◆ Problem to solve ◆
Restate word for word the entries below, starting with the line with "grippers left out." and continuing through the line with "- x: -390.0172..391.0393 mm". Include both of those lines and no others.

[Collection entries]

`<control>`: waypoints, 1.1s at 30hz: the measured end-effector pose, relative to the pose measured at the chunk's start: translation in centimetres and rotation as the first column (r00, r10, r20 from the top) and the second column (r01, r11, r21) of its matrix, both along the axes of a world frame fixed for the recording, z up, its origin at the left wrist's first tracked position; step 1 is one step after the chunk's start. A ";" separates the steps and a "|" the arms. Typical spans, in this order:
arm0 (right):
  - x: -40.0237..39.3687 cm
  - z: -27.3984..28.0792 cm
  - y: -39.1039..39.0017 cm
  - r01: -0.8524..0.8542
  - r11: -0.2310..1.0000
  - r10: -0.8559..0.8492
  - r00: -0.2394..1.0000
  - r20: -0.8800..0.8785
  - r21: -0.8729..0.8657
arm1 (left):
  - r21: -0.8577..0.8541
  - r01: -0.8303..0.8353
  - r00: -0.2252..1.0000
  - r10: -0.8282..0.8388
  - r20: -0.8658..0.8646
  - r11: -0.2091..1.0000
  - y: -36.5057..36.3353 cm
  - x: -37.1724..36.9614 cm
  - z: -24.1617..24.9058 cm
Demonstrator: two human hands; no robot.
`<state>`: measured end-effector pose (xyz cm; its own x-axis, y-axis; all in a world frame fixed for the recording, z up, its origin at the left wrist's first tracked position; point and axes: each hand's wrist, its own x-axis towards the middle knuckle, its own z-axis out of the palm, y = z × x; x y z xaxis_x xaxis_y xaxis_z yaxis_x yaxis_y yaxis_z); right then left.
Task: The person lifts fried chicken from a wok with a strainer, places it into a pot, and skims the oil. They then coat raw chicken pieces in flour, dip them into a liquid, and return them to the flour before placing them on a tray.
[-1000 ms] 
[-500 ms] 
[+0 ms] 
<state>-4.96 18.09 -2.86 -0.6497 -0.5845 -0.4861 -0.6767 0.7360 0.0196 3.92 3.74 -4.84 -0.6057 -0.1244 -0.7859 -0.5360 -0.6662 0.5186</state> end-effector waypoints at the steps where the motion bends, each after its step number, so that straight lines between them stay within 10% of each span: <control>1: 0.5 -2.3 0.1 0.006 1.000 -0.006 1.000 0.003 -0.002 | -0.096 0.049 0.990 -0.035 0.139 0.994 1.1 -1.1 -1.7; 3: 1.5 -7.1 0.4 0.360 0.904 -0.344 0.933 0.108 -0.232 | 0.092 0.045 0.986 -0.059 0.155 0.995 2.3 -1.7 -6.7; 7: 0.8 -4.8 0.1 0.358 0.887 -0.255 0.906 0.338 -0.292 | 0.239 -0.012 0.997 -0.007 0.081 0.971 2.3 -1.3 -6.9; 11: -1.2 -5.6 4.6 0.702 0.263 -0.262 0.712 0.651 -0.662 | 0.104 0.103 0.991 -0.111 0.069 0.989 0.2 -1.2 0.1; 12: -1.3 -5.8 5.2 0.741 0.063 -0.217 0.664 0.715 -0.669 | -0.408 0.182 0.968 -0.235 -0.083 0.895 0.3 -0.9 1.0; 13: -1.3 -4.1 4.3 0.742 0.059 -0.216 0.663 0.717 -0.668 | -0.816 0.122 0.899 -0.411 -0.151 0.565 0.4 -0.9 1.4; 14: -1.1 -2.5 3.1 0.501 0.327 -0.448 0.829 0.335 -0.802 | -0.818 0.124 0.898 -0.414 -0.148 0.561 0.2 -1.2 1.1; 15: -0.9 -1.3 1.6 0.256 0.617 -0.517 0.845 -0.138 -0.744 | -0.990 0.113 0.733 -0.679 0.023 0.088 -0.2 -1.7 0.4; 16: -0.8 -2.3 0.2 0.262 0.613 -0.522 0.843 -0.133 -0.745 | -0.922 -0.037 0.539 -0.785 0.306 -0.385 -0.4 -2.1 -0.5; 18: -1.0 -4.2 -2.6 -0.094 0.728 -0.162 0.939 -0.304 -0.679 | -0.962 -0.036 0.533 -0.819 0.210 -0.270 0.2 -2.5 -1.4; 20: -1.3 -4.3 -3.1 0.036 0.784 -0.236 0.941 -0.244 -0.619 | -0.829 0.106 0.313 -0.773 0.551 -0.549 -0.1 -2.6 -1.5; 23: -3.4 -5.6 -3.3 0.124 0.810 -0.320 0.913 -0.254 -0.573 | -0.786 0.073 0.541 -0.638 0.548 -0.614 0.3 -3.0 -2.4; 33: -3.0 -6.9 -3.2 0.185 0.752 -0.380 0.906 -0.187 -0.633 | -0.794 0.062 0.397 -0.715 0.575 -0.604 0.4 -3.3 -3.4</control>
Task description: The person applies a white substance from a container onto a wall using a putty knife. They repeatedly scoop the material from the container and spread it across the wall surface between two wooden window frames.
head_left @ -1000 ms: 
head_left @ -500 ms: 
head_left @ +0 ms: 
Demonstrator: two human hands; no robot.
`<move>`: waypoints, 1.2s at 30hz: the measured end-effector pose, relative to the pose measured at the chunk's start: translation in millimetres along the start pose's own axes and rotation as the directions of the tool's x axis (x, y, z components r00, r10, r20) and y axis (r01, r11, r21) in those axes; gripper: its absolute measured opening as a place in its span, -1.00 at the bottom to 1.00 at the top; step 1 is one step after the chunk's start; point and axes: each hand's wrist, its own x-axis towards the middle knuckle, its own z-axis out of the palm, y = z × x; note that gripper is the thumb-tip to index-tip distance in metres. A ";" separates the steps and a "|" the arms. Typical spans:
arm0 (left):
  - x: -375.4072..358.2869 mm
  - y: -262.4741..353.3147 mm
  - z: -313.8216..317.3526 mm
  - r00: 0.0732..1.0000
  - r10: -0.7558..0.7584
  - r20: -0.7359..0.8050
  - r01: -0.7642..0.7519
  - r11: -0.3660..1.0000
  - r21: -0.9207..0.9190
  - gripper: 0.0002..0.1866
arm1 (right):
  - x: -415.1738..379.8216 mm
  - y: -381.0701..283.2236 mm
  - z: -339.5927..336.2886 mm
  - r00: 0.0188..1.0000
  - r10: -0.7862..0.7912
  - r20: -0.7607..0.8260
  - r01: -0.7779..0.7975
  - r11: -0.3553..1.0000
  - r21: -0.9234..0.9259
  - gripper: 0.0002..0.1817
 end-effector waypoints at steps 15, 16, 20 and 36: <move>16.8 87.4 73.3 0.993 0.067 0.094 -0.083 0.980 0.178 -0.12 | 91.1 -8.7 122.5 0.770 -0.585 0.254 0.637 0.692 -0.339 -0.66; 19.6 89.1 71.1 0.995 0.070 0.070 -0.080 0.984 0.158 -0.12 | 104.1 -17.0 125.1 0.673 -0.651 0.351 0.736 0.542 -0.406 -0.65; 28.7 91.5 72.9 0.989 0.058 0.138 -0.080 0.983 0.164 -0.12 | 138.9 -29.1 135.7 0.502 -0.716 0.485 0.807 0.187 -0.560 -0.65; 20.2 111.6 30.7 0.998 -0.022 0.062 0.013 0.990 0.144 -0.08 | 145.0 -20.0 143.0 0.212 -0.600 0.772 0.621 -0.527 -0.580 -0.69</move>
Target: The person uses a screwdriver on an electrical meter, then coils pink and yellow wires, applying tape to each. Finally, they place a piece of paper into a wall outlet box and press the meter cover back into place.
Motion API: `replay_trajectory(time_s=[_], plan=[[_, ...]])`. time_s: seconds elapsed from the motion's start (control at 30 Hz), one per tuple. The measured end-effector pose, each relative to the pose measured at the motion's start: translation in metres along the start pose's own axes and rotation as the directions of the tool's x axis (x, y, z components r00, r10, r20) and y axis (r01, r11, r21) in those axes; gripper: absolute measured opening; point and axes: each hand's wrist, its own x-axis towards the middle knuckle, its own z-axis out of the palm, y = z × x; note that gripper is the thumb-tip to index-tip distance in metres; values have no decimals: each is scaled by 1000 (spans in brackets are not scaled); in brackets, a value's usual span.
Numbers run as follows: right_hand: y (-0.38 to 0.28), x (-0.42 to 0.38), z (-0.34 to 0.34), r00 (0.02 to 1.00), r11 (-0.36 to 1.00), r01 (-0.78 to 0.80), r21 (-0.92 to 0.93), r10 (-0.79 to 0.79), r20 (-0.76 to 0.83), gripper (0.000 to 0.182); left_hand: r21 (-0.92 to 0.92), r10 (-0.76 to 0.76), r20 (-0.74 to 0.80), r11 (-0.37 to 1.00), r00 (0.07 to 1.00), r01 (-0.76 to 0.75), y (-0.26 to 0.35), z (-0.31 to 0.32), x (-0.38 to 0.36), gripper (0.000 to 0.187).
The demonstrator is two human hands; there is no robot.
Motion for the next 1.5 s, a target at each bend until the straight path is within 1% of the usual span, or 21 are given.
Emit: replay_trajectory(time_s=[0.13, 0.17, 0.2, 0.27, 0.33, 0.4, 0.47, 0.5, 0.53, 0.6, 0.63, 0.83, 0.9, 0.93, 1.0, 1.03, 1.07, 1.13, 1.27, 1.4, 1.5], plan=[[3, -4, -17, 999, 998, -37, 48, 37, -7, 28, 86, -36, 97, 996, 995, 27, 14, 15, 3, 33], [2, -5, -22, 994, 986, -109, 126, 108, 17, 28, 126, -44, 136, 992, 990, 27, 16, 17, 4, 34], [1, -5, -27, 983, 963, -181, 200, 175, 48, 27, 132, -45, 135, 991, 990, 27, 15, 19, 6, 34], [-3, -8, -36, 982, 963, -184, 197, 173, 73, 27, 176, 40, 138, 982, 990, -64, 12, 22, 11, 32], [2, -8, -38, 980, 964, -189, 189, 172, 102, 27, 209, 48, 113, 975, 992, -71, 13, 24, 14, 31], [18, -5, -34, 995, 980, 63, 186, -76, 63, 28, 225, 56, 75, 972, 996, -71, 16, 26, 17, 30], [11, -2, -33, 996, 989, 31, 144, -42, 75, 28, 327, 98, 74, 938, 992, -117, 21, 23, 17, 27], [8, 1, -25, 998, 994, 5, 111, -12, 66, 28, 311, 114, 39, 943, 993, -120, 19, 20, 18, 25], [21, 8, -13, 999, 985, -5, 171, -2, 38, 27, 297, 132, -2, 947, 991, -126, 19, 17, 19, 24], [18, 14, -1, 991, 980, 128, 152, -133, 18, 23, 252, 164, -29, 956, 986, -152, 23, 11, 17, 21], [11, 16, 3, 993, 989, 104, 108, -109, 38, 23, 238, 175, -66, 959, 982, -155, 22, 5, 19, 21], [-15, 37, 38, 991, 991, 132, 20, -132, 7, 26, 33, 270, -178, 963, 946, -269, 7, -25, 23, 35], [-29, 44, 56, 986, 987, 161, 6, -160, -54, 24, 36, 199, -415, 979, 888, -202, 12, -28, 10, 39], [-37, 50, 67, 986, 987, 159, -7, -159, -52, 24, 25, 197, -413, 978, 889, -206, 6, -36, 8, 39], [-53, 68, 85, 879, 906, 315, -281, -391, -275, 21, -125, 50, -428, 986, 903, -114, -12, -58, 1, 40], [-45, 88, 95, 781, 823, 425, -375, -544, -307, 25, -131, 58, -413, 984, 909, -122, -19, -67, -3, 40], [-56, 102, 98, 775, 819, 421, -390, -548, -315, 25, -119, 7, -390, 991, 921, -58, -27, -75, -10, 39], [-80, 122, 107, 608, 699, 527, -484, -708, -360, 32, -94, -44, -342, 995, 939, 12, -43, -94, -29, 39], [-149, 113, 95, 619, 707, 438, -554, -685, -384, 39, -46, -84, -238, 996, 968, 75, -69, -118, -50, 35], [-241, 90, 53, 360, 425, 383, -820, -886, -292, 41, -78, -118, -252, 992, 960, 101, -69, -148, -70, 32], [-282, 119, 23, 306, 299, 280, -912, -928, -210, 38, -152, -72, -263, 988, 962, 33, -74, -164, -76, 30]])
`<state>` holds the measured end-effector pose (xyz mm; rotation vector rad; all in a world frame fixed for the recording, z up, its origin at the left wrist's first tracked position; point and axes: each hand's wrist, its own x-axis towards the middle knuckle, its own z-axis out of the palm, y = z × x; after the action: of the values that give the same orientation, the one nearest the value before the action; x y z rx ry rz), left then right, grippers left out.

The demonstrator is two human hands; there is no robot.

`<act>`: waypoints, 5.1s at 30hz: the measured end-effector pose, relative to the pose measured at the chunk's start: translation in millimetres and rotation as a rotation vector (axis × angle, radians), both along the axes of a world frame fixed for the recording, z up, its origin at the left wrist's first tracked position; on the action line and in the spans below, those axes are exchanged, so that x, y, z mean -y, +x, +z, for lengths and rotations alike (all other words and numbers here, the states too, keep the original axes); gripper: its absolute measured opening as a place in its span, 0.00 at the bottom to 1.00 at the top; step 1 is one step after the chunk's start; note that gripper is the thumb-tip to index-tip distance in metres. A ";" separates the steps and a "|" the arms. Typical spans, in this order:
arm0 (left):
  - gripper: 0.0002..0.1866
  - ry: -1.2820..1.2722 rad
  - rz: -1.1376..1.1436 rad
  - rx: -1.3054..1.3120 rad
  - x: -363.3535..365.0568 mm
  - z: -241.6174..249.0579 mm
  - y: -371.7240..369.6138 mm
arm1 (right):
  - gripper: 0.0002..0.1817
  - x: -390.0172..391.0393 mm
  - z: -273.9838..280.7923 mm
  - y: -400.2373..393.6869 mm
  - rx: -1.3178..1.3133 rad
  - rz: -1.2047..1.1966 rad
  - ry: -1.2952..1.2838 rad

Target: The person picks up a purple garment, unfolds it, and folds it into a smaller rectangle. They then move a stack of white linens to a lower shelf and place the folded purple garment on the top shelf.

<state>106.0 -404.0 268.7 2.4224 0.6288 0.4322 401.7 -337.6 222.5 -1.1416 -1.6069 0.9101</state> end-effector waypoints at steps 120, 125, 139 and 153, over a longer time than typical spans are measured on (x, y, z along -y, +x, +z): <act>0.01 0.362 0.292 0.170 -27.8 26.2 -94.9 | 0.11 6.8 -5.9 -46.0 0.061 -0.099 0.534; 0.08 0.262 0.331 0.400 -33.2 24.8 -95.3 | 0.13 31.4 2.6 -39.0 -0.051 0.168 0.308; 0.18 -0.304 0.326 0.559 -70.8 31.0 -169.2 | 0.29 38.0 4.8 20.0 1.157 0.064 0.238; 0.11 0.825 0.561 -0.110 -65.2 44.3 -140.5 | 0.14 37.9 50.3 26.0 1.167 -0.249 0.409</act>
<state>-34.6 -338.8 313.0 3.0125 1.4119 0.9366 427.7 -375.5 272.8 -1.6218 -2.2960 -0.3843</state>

◆ Result of the task ◆
`<state>` holds the measured end-effector pose (xyz mm; rotation vector rad; all in a world frame fixed for the recording, z up, its origin at the left wrist's first tracked position; point and axes: each hand's wrist, its own x-axis towards the middle knuckle, its own z-axis out of the palm, y = z × x; after the action: of the values that give the same orientation, the one nearest the value before the action; x y z rx ry rz), left then right, grippers left out.

The demonstrator is two human hands; there is no robot.

`<act>`: waypoints, 5.1s at 30hz: the measured end-effector pose, relative to the pose measured at the chunk's start: translation in millimetres and rotation as a rotation vector (axis × angle, radians), both along the axes of a world frame fixed for the recording, z up, its origin at the left wrist's first tracked position; on the action line and in the spans below, those axes are exchanged, so that x, y, z mean -y, +x, +z, for lengths and rotations alike (all other words and numbers here, the states too, keep the original axes); gripper: its absolute measured opening as a place in its span, 0.00 at the bottom to 1.00 at the top; step 1 is one step after the chunk's start; note that gripper is the thumb-tip to index-tip distance in metres. A ";" separates the steps and a "|" the arms. Typical spans, in this order:
arm0 (left):
  - gripper: 0.0002..0.1866
  - ry: -1.2820..1.2722 rad
  - rz: -1.1376..1.1436 rad
  - rx: -1.3054..1.3120 rad
  - x: -363.3535..365.0568 mm
  - z: -241.6174..249.0579 mm
  - y: -371.7240..369.6138 mm
arm1 (right):
  - gripper: 0.0002..0.1817
  - x: -390.0172..391.0393 mm

For this exercise, nothing more is required.